Avery and others were indicted under the act of May 31, 1870, known as the Enforcement Act, for conspiracy, with intent to violate the first section of that act, by unlawfully hindering, preventing, and restraining divers males, citizens of the United States, of African descent, from exercising the right of voting, and the second count of the indictment after charging this offense further charged, under the 7th section of that act, that in the act of committing the offense aforesaid, they murdered one Jim Williams, "contrary to the form of the statute in such case made and provided, and against the peace and dignity of the State of South Carolina." The first count charged the conspiracy without the
murder. The fourth count charged murder in the same manner as the second count.

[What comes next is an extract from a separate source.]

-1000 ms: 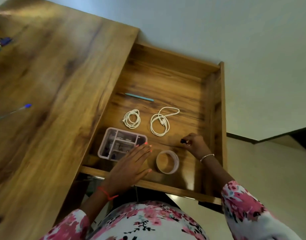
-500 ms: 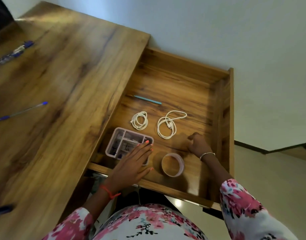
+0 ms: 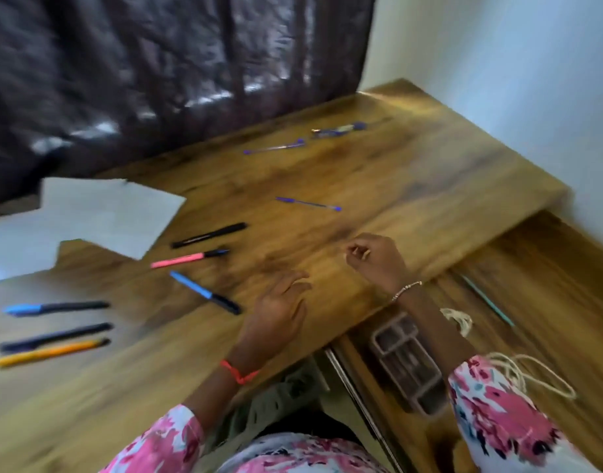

The defendant's counsel moved to quash so much of the second and fourth counts as charged the murder, on the ground that the circuit court had no jurisdiction to try an offense against the state of South Carolina, and thereupon the following question arose upon which the opinions of the judges were opposed:
"Whether the court has jurisdiction to inquire and find whether the crime of murder has been committed, as set forth and charged, in the latter portions of the second and fourth counts of said indictment, in order to ascertain the measure of punishment to be affixed to the offenses against the United States, charged in the former portions of the said second and fourth counts."
The question was accordingly certified to this Court under the Act of April 29, 1802, which enacts that when a question shall occur before a circuit court upon which the opinions of the judges shall be opposed, the point may be certified to this Court, and by it be finally decided.